**Exercise**
A verbatim copy of the lines starting at the one with "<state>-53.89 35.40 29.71" and ending at the last line below is required; include nothing else.

====== Source material ======

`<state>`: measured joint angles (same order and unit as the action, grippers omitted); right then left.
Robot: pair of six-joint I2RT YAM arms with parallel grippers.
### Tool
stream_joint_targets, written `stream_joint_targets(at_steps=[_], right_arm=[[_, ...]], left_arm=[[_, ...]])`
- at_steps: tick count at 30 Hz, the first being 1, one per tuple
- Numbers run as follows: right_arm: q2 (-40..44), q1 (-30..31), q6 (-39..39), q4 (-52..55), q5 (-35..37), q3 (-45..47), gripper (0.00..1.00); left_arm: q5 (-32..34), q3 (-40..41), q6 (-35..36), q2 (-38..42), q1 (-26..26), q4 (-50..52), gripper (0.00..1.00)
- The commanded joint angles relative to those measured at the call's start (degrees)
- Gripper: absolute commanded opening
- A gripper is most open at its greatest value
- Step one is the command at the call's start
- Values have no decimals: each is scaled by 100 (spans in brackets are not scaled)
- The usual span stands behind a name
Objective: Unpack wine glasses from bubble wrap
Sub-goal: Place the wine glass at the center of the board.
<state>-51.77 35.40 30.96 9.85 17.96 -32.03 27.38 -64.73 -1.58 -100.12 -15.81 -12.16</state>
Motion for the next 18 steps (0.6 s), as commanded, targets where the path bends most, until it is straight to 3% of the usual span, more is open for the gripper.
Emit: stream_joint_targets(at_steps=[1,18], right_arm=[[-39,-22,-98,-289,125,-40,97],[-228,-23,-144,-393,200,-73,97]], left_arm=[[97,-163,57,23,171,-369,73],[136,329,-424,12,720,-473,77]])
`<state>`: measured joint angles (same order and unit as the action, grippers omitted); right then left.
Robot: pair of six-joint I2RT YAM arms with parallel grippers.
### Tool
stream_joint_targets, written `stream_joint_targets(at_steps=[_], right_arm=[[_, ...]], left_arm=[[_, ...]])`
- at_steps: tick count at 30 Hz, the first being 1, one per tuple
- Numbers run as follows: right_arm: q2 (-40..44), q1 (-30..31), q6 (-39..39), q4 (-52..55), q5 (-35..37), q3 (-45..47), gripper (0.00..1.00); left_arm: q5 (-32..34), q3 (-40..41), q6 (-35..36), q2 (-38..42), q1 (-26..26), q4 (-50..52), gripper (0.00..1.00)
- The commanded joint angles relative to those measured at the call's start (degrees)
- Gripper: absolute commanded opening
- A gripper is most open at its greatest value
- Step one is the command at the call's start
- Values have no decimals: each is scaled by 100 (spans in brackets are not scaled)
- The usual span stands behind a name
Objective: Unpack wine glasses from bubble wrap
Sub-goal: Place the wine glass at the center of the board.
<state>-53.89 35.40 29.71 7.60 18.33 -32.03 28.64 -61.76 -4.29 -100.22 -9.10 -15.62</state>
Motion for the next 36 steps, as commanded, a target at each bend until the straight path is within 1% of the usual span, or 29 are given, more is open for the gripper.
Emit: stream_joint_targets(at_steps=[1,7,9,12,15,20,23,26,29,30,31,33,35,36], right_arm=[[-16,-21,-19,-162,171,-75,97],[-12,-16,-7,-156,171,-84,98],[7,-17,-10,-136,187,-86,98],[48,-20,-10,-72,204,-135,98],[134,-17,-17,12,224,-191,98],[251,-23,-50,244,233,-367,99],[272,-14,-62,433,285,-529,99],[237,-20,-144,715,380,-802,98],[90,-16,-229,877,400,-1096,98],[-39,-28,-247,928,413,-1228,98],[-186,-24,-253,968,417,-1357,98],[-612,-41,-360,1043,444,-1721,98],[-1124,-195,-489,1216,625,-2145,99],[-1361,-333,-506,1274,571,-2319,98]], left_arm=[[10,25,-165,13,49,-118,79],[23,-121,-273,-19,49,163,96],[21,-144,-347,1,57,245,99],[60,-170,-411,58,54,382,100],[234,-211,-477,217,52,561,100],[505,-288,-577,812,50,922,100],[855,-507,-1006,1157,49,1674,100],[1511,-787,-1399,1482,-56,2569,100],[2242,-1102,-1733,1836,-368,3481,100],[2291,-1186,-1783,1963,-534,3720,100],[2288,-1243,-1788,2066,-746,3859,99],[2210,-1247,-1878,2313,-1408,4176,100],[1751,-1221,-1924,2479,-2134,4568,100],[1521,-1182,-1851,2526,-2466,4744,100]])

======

**Finished task**
<state>-53.89 35.40 29.71 7.60 18.33 -32.03 28.64 -61.76 -4.29 -100.22 -9.10 -15.62</state>
Motion for the next 36 steps, as commanded, a target at each bend until the straight path is within 1% of the usual span, or 29 are given, more is open for the gripper.
Emit: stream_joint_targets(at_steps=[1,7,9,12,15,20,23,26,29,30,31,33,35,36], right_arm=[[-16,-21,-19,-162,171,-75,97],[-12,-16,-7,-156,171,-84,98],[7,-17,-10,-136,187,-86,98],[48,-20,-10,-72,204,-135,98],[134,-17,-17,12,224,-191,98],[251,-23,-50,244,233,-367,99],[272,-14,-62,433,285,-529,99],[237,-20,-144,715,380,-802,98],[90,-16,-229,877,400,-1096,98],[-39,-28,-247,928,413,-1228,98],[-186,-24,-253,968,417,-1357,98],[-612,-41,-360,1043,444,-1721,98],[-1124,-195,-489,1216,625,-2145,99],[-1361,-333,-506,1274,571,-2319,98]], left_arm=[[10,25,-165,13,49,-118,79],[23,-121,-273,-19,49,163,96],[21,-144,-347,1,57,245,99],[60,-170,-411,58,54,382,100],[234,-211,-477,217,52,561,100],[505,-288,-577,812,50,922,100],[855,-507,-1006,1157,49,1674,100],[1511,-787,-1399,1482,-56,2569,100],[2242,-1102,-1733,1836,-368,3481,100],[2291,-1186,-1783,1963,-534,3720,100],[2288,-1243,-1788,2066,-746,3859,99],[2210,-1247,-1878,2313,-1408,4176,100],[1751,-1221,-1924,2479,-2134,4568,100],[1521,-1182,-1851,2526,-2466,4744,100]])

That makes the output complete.